Bridget is concerned. She’s hurting hard for the family. The two girls crossed paths a time or two in life, and their families with them. There was grade school and junior high. High school started with the two girls from different worlds together among a mass of freshman, but soon Anna left to attend a behavioral school. Folks said it was better that way. Bridget wonders how to speak with Jeremy, the little brother. She doesn’t know how to say “sorry” or how to teach him about this God, as good as silent to his sister in these recent days. She’s aching for him, but sometimes kids can absorb these kinds of things. We don’t expect anything, then there they are, drawing their families with crayons when their families are falling apart in sorrow.
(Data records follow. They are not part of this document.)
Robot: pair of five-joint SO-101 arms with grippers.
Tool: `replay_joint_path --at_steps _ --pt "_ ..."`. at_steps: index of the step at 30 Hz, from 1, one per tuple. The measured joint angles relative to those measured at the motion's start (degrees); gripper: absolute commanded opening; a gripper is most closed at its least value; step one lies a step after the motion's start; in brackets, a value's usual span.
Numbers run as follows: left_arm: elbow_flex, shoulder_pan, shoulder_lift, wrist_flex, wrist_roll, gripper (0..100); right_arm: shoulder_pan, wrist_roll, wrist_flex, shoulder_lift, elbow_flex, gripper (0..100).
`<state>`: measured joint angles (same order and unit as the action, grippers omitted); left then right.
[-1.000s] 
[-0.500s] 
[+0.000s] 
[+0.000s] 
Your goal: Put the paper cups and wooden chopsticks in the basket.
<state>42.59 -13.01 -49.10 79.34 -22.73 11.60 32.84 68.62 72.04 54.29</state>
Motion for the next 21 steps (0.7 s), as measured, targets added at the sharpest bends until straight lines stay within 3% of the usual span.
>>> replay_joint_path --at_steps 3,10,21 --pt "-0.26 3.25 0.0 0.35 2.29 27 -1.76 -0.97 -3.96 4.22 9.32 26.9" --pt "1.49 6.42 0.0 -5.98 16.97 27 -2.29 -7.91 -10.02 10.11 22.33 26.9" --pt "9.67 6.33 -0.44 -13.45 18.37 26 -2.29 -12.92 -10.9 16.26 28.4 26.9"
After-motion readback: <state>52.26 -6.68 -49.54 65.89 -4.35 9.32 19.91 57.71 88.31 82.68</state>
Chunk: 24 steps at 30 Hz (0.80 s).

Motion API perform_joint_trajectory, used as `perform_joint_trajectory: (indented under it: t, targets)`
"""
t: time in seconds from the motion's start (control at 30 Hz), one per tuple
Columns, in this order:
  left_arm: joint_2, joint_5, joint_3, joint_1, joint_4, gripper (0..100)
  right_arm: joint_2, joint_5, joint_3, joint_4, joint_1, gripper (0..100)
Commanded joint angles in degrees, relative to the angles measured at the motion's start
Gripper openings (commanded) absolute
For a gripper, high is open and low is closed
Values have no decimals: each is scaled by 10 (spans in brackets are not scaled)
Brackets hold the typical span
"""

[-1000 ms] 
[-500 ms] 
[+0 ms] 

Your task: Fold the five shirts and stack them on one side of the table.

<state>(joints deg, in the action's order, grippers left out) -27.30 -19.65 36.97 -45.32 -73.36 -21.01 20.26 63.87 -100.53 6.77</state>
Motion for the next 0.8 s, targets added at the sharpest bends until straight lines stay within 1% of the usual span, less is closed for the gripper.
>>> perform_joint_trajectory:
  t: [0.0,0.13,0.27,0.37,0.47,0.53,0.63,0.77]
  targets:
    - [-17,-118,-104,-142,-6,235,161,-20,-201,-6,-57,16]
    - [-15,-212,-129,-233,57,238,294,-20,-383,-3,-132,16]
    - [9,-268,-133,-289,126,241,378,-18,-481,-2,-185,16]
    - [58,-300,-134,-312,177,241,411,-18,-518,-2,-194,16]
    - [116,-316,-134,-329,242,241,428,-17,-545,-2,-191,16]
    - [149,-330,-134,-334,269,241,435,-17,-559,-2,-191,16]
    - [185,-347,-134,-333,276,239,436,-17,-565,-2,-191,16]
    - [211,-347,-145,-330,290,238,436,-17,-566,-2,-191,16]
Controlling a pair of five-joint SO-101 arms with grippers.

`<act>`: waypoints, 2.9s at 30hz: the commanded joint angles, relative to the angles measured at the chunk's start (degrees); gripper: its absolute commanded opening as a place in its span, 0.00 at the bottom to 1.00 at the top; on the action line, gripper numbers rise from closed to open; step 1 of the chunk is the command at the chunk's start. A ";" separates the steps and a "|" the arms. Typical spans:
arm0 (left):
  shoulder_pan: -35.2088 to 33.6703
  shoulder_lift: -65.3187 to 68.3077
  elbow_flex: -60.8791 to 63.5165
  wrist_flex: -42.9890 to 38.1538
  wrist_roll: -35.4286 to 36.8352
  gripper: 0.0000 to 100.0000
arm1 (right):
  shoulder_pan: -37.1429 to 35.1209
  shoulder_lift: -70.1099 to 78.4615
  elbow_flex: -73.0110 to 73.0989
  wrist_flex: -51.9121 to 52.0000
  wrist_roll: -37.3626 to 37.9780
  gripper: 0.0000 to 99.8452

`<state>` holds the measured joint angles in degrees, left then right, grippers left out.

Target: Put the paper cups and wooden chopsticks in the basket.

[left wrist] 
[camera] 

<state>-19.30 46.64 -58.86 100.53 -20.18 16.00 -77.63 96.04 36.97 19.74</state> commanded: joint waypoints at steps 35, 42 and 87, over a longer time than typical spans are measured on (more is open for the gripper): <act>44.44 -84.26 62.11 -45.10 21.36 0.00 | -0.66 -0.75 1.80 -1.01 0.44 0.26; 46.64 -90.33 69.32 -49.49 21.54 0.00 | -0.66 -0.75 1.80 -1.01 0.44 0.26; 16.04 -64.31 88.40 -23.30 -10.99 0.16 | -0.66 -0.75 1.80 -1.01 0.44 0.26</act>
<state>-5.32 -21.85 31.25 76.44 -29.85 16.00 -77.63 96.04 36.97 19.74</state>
Ebony gets jittery when she doesn’t know how to handle a situation, when she has no outlet for the mess inside of her. She’ll calm as time goes on, reaching down into the splinters of her heart to speak of times she remembers. She’ll repeat and repeat that no one sits in Anna’s seat on the couch. Months later, she’ll marvel at how no one still sits there. Ebony has a maturing mind; in her carefree naivety I see sense and calm. Her family is her rock, her twin brother closer than their sarcastic banter shows. I watched him stand up in the back of the worship center, stepping over people crammed into the rows of chairs, all to come to the front row and squeeze his too-big body in next to her. So that he could touch her and love her and make sure she felt safe in this uncertainty.

Lizzy becomes quiet. When she gets really excited, she starts to open up vocally, but when she’s bothered, she doesn’t usually bother with words. I remember her how she closed and caved inward when her Grandma died. Clams up about the war inside of her, even though the hurt is crimson on her shirt. She doesn’t fight hands on her shoulders or the way others wipe her tears, and she loves to hang on to hugs. Anna’s hugs are what she longs for. She’ll let go a bit, crying hard and long, on and off. And I’ll want nothing more than for her to feel my arms, my tight hug, my hand combing her hair behind her ears, and for her to know perfection and see a plan in this deep mystery.

And Anna, well, Anna is gone. Will they call her selfish, stupid, sinful? She let the lies of Satan, the maybe-literal voices that haunted her, convince her of something she knew wasn’t true. We talked so much about the voice of truth. We sang it, studied it, socialized in the light of it, got tired of it over and over, gluing her together over dinner and coffee and truth. Over and over she said she couldn’t take it anymore. And over the months and years, hearing a chorus without a plan, it became stale. So, she did finally take her life to break our hearts, but not so that she’d break them, but so that she wouldn’t have to feel hers heal anymore. On a giant post-it note to Anna I said, These are your girls, Anna. Look at how brave they are. I want her to see, even though I don’t believe she can. I was proud of the girls, but broken like they were, crushed under the weight of “maybe” and “what if”. I’m sorry, my post-it note said, for your questions I couldn’t or didn’t or waited too long to answer.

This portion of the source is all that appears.